Dari pelabuhan di wilayah Selatan itu, perjalanan ke negeri Timur jauh yang memakan waktu berminggu-minggu dimulai. Saat sirene kapal terdengar menggetarkan, riuh hatiku yang beberapa malam sebelumnya telah redah, kini bergemuruh. Jantungku berdebar kencang. Resahku kembali membuncah. Ini pertama kali aku bepergian dengan moda transportasi laut. Kapal besar yang gagah perkasa dan siap menantang lautan luas itu akan membawaku ke negeri jauh di ufuk timur. “Ayah-ibu, doakan anakmu!” Batinku berteriak meminta pertolongan dari rumah. Kepada langit kutengadahkan kepala. Sejurus kemudian, rapalan doa permohonan mengalir deras bagai air di dinding jurang. Aku meminta perlindungan-Nya. Aku memohon penyertaan para penghuni surga bagi perjalanan Misi yang mendebarkan ini. Jangkar dinaikan, tali-tali dilepaskan, kapal segera berangkat. Lambaian tangan mengiringi piasan buih ombak di moncong kapal. Deru mesinnya menambah gemuruh hujan sedih di hatiku. Detik itu tercatat dalam sejarah hidupku, untuk pertama kalinya aku pergi ke negeri jauh di selasar samudera. Aku meninggalkan ayah-ibu, rekan-rekan sepanggilan, dan tentu saja negeri yang sangat kucintai itu untuk mengawali petualanganku sebagai seorang misionaris muda.

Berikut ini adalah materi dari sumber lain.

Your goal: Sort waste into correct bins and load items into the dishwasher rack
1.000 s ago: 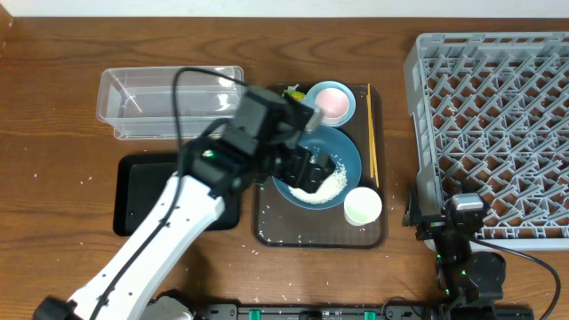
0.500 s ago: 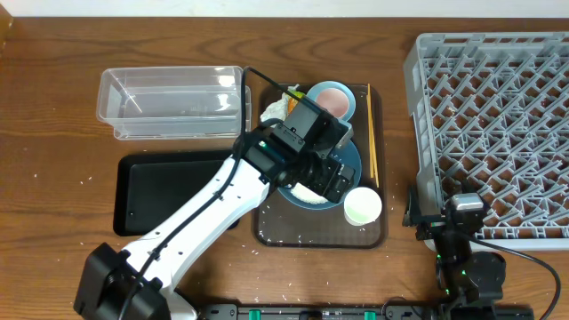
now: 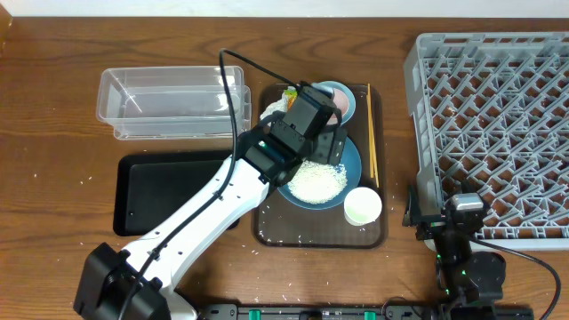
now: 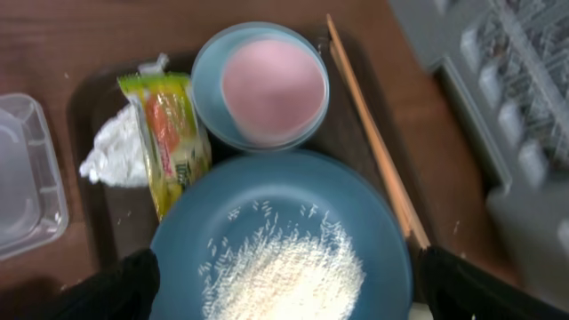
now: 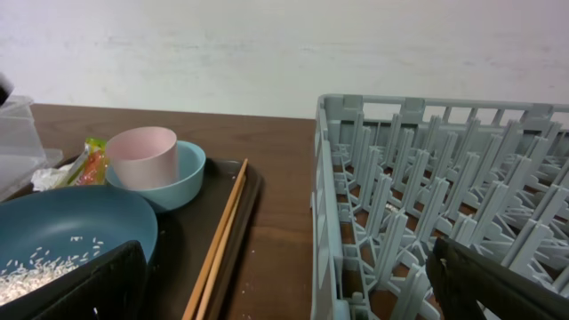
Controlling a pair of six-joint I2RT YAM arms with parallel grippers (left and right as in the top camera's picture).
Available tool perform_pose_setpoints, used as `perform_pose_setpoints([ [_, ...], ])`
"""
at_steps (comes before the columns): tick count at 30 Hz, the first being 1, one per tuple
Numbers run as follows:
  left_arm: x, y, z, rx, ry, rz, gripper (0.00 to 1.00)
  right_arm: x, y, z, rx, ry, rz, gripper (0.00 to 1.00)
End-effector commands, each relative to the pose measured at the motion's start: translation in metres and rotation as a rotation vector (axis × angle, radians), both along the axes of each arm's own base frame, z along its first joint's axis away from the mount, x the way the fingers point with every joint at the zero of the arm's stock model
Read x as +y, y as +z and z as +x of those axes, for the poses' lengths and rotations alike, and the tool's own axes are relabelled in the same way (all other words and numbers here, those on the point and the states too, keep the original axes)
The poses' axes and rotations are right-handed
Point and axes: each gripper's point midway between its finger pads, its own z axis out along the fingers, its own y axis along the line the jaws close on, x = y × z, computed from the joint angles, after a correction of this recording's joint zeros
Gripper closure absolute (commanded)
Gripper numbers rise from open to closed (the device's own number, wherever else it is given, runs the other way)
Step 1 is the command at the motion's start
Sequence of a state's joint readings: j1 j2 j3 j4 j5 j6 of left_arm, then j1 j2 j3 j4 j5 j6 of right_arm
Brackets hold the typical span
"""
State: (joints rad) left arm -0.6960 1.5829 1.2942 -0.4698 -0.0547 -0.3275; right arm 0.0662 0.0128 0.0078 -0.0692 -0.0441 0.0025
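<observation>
A brown tray (image 3: 267,227) holds a large blue bowl of rice (image 4: 284,258), a pink cup (image 4: 271,84) standing in a small blue bowl (image 4: 209,98), a yellow-green wrapper (image 4: 173,133), a white tissue (image 4: 116,160), wooden chopsticks (image 4: 373,151) and a white cup (image 3: 363,206). My left gripper (image 4: 284,293) hangs open over the rice bowl, nothing between its fingers. At the front right, my right gripper (image 5: 284,289) rests open beside the grey dishwasher rack (image 3: 498,124).
A clear plastic bin (image 3: 173,102) stands at the back left, with a black bin (image 3: 173,191) in front of it. The left arm reaches across from the front left over the black bin. Rice grains are scattered on the wooden table.
My left gripper has moved from above the white cup and the bowl's front right rim back towards the far side of the tray. It stays open. The right arm has not moved.
The left gripper was open over the black bin. It then stood at the tray's left side above the rice bowl, later over the white cup, and now over the bowl facing the pink cup. Nothing on the tray has moved.
</observation>
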Motion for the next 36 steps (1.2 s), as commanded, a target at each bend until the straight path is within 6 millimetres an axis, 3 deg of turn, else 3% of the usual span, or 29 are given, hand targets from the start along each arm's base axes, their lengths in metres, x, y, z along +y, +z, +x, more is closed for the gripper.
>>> perform_pose_setpoints([
  [1, 0.001, 0.016, 0.015, -0.028, 0.154, -0.108, 0.05, 0.002, -0.002, 0.000, 0.004, 0.005, -0.016, 0.01],
  [6, 0.011, 0.011, 0.024, -0.064, 0.207, -0.056, 0.05, 0.001, -0.002, 0.000, 0.004, 0.004, -0.016, 0.01],
  [13, 0.078, -0.006, 0.030, -0.088, 0.392, 0.188, 0.06, 0.001, -0.002, 0.000, 0.004, 0.004, -0.016, 0.01],
  [18, 0.104, -0.016, 0.026, -0.022, 0.428, 0.241, 0.06, 0.002, -0.002, 0.000, 0.004, 0.005, -0.016, 0.01],
  [21, 0.092, -0.025, 0.018, 0.047, 0.373, 0.196, 0.06, 0.001, -0.002, 0.000, 0.004, 0.004, -0.016, 0.01],
  [27, 0.048, -0.034, -0.006, 0.210, 0.200, 0.018, 0.10, 0.001, -0.002, 0.000, 0.004, 0.004, -0.016, 0.01],
  [36, 0.034, -0.025, 0.003, 0.175, 0.175, -0.052, 0.10, 0.001, -0.002, 0.000, 0.004, 0.004, -0.016, 0.01],
])
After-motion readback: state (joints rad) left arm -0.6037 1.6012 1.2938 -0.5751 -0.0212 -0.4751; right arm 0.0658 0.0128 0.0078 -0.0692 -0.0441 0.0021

“Tuhan, ke tempat inikah, Engkau mengutusku?” Tanyaku agak protes dalam nada tak bersuara kala pijakan kaki pertama kali kujejaki di tanah Misi pada 4 Maret di tahun itu. Terbayang berbagai macam kesulitan yang akan kuhadapi pada hari-hari yang akan datang di tanah asing ini. Bahasa, budaya, makanan, dan adaptasi lingkungan, hanya beberapa di antaranya. Jiwa mudaku agak goyah. Hatiku kembali gaduh. Negeriku telah kutinggalkan beribu-ribu mil di ujung barat. Kecemasan turut membelenggu jiwaku.

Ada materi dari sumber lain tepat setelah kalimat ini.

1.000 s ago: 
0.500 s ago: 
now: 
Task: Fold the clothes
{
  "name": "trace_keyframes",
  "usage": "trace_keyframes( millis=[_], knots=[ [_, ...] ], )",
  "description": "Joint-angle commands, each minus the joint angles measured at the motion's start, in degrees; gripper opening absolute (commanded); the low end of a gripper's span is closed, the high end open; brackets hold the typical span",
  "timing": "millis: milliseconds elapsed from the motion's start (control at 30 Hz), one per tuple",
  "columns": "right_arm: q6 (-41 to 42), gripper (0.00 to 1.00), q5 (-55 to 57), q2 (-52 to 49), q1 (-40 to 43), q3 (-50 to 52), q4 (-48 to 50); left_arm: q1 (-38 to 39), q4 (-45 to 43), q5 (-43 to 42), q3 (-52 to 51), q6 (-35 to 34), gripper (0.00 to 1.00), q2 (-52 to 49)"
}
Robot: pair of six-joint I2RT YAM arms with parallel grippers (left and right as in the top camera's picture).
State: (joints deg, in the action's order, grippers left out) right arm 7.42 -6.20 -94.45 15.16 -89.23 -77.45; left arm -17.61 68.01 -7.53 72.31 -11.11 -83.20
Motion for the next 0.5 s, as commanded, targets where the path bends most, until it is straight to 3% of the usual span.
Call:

“Welkom, broer!” Mgr. Clemens van der Pas, O.Carm, Perfek Apostolik pertama Malang menyambut kami di sisi stasiun kereta api Malang, 11 hari setelah kapal penumpang yang membawa kami dari Negeri Belanda membuang sauh di Batavia. Pemilik suara teduh itu menyalami kami dengan hangat. Sapaan dan senyumannya menenangkan. Sesaat aku merasa berada di negeri sendiri. Bersama sang Gembala dan para Imam Karmelit yang terlebih dahulu diutus ke negeri Hindia Belanda ini, aku mulai menata ruang rasaku.

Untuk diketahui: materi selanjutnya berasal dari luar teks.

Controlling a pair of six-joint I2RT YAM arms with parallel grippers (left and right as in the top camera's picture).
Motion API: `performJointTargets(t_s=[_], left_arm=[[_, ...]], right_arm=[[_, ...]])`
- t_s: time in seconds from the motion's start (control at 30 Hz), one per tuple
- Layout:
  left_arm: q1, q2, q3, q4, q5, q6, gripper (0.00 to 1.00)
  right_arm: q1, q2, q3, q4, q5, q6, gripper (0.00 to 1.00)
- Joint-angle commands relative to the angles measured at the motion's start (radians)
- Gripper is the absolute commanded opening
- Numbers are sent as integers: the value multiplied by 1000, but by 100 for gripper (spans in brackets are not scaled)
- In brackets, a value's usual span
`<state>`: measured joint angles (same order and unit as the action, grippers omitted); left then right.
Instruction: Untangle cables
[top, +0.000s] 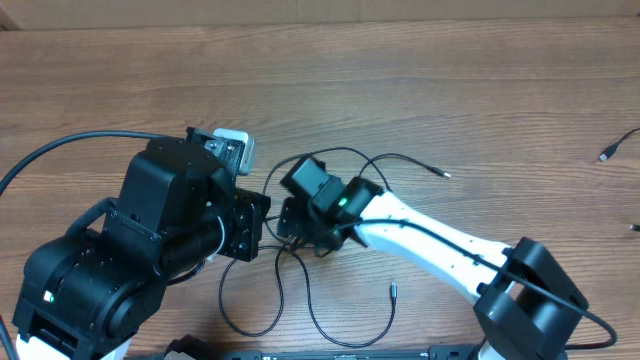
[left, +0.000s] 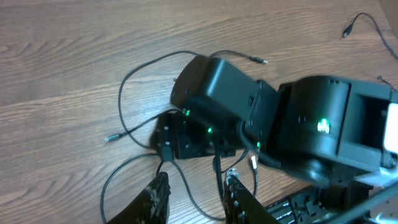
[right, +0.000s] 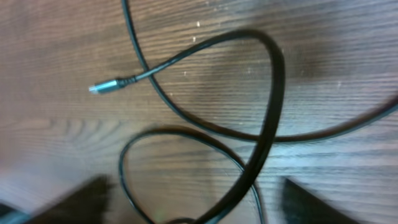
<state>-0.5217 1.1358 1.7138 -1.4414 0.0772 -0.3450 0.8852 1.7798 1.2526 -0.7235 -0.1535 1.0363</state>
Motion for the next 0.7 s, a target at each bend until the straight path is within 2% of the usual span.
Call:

Dewan Pimpinan Umum di bawah nahkoda frater Stanislaus Glaudemans memutuskan komposisi yang apik bagi kedua misionaris awal, aku dan frater Gregorius Goedhart. Beliau yang diutus menjadi misionaris saat berusia 63 tahun itu adalah seorang konfrater yang sifat manusiawi, tindakan, dan jalan hidupnya serba istimewa dan agung. Kata “Goedhart” pada namanya yang berarti “baik hati”, arti itu betul-betul melekat pada dirinya. Dia adalah pribadi yang lemah lembut. Pilihan Dewan Pusat bagi peletak dasar kongregasi di Indonesia ini merupakan sepasang misionaris yang serasi. Aku, Wilfridus Weling, frater muda dengan semangat yang berapi-api perlu didampingi oleh seorang senior dan pemimpin yang matang dalam pertimbangan dan tindakan seperti frater yang memilih nama sama dengan nama Rumah Induk kita di Utrecht itu.Deus Providebit! Aku ingat semangat itu sebagaimana yang diteladankan Bapa Pendiri dan ketiga frater pertama di masa-masa sulit pada awal berdirinya kongregasi. Mereka selalu mempercayakan kesulitan mereka pada Penyelenggaraan Ilahi, biarlah Dia yang akan mencukupinya. “Bersama-Nya, kami akan belajar bagaimana menjadi bagian dari orang-orang sini,” batinku bertekad.